Il dossier nucleare e il fronte politico
Il Consiglio dei governatori dell’AIEA ha votato il deferimento del dossier nucleare iraniano al Consiglio di sicurezza delle Nazioni Unite, contestando il mancato rispetto degli obblighi di non proliferazione. Iran, Russia, Cina e Niger hanno respinto la decisione, definendola frutto di pressioni politiche. Un’analisi satellitare del Center for Strategic and International Studies ha inoltre segnalato una crescita dell’attività edilizia nel sito sotterraneo di Pickaxe Mountain, vicino a Natanz.
Il segretario generale dell’Onu Antonio Guterres, attraverso il portavoce Stephane Dujarric, ha espresso preoccupazione per gli attacchi alle navi commerciali e per le minacce alle infrastrutture energetiche, chiedendo il ripristino della libertà di navigazione nello Stretto di Hormuz. I media statali iraniani hanno riferito anche di esplosioni sull’isola di Qeshm e a Sirik.
Nel frattempo, il premier israeliano Benjamin Netanyahu ha dichiarato che la caduta della Repubblica islamica sarebbe vicina. Il presidente americano Donald Trump ha sostenuto che la guerra potrebbe terminare dopo le elezioni di metà mandato statunitensi e ha annunciato l’intenzione di parlare con Israele sulle sanzioni britanniche contro gli insediamenti in Cisgiordania.
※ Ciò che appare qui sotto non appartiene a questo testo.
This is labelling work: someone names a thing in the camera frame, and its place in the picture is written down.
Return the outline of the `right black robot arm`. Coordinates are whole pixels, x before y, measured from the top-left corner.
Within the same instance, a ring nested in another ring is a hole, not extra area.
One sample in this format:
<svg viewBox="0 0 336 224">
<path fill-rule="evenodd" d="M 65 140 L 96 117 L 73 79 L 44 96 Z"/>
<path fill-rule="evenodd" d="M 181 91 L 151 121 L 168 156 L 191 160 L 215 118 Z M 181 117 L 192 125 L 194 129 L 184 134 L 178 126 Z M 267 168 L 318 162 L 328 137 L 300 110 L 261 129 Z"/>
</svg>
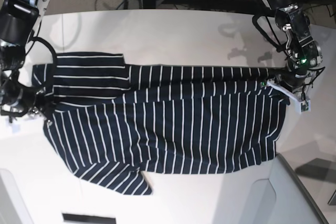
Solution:
<svg viewBox="0 0 336 224">
<path fill-rule="evenodd" d="M 40 114 L 50 120 L 53 105 L 45 98 L 45 90 L 53 85 L 57 67 L 57 54 L 50 43 L 35 36 L 50 0 L 4 0 L 1 7 L 1 115 L 21 118 L 26 114 Z M 51 70 L 46 79 L 36 87 L 19 83 L 19 70 L 27 56 L 26 44 L 39 42 L 52 56 Z"/>
</svg>

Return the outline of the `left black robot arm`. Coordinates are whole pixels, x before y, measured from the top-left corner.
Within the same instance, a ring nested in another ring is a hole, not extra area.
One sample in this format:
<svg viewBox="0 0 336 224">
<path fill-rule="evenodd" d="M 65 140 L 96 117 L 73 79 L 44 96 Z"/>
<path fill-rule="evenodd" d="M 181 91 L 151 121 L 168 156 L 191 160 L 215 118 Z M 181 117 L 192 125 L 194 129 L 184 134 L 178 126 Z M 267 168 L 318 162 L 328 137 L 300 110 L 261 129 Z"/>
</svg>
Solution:
<svg viewBox="0 0 336 224">
<path fill-rule="evenodd" d="M 300 0 L 257 1 L 261 3 L 263 16 L 267 16 L 266 10 L 274 13 L 277 27 L 287 38 L 284 43 L 277 38 L 271 39 L 258 23 L 260 15 L 253 16 L 255 28 L 278 52 L 286 56 L 286 66 L 261 85 L 290 98 L 299 114 L 310 111 L 311 101 L 306 90 L 324 70 L 320 67 L 323 62 L 321 48 L 311 35 L 310 20 Z"/>
</svg>

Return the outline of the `grey robot base cover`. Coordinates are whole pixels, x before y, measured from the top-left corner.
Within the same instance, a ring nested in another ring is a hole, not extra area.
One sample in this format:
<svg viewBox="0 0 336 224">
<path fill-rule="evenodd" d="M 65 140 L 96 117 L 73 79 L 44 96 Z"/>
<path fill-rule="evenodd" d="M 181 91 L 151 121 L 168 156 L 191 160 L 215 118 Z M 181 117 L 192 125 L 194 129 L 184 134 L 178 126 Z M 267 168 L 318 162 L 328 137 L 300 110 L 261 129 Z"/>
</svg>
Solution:
<svg viewBox="0 0 336 224">
<path fill-rule="evenodd" d="M 34 223 L 13 174 L 1 169 L 1 223 Z"/>
<path fill-rule="evenodd" d="M 327 223 L 325 216 L 282 155 L 269 178 L 253 183 L 246 201 L 249 223 Z"/>
</svg>

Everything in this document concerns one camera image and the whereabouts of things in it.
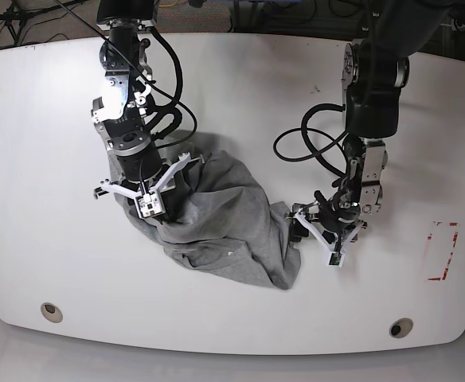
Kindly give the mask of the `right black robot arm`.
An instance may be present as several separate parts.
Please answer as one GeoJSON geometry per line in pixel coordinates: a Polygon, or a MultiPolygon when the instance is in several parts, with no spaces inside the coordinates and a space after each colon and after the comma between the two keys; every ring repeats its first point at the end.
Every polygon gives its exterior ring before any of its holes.
{"type": "Polygon", "coordinates": [[[156,30],[156,1],[102,1],[96,24],[109,34],[100,48],[105,71],[104,88],[92,103],[91,117],[115,169],[102,181],[94,196],[108,193],[124,198],[140,219],[164,218],[169,203],[164,196],[176,187],[176,176],[195,158],[183,152],[165,158],[159,140],[182,122],[182,66],[175,51],[156,30]],[[139,37],[147,30],[169,53],[176,74],[176,88],[169,103],[158,105],[153,72],[147,62],[150,40],[139,37]]]}

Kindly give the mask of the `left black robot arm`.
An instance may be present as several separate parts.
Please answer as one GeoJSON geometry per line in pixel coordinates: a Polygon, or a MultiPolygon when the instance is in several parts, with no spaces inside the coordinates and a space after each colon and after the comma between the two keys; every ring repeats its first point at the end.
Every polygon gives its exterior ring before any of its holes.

Sul fronte israeliano, Netanyahu ha annunciato una querela per diffamazione contro il quotidiano Haaretz e il giornalista Shlomi Eldar. L’inchiesta contestata riferiva di un presunto avvertimento ricevuto dal premier emiratino Mohammed bin Zayed prima dell’attacco di Hamas del 7 ottobre 2023. Netanyahu ha definito la ricostruzione una manovra politica e ha accusato gli allora vertici dello Shin Bet e dell’esercito, Ronen Bar e Herzi Halevi, di non avere reagito tempestivamente agli allarmi.
A Gaza, intanto, una coppia e i loro due figli sono morti in un attacco israeliano a nord della Striscia, secondo fonti mediche e della sicurezza palestinese citate da France Presse e Al Jazeera. Altre persone sarebbero rimaste ferite. La Siria ha inoltre condannato l’ingresso di Netanyahu nel proprio territorio e la visita al Monte Hermon, mentre il gruppo israeliano Yesh Din ha accusato Israele di portare avanti in Cisgiordania una politica di annessione e trasferimento forzato della popolazione palestinese.